- Task instructions -
In the listing below, locate the lines that hold "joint" and copy them.

--- START ---

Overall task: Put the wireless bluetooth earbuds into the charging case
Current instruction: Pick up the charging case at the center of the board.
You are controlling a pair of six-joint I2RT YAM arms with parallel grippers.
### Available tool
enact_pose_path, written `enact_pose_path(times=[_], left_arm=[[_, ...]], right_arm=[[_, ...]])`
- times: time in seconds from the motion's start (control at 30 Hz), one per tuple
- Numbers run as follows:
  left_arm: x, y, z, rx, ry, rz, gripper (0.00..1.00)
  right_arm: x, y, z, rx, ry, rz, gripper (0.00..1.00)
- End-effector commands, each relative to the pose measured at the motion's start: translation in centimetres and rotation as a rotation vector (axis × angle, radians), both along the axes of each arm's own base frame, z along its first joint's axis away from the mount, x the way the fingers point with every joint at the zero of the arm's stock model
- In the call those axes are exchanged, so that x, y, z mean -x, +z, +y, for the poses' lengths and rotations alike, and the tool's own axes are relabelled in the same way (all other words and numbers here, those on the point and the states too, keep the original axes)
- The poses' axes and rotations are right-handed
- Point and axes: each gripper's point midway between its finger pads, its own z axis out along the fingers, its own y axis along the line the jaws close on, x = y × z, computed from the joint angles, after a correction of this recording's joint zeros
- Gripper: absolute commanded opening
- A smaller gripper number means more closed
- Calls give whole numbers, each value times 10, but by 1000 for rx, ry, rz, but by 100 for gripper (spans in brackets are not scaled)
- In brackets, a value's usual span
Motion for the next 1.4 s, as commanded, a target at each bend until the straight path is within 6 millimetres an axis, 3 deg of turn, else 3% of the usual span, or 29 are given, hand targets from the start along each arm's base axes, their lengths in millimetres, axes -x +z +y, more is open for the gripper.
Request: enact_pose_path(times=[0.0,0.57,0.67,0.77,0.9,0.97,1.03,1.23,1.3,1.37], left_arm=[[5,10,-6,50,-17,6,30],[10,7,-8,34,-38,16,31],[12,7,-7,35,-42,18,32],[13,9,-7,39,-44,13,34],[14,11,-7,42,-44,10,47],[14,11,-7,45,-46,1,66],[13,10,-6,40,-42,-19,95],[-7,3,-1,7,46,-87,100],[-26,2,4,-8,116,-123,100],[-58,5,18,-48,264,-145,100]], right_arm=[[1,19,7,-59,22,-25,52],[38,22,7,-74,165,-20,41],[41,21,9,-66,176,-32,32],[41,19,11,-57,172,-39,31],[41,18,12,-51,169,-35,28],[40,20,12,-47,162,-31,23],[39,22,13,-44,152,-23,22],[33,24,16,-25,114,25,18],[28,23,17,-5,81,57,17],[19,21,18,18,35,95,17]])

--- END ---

- Result for this task -
You are controlling a pair of six-joint I2RT YAM arms with parallel grippers.
- End-effector commands, each relative to the pose measured at the motion's start: translation in centimetres and rotation as a rotation vector (axis × angle, radians), both along the axes of each arm's own base frame, z along its first joint's axis away from the mount, x the way the fingers point with every joint at the zero of the arm's stock model
- Point and axes: each gripper's point midway between its finger pads, its own z axis out along the fingers, its own y axis along the line the jaws close on, x = y × z, computed from the joint angles, after a correction of this recording's joint zeros

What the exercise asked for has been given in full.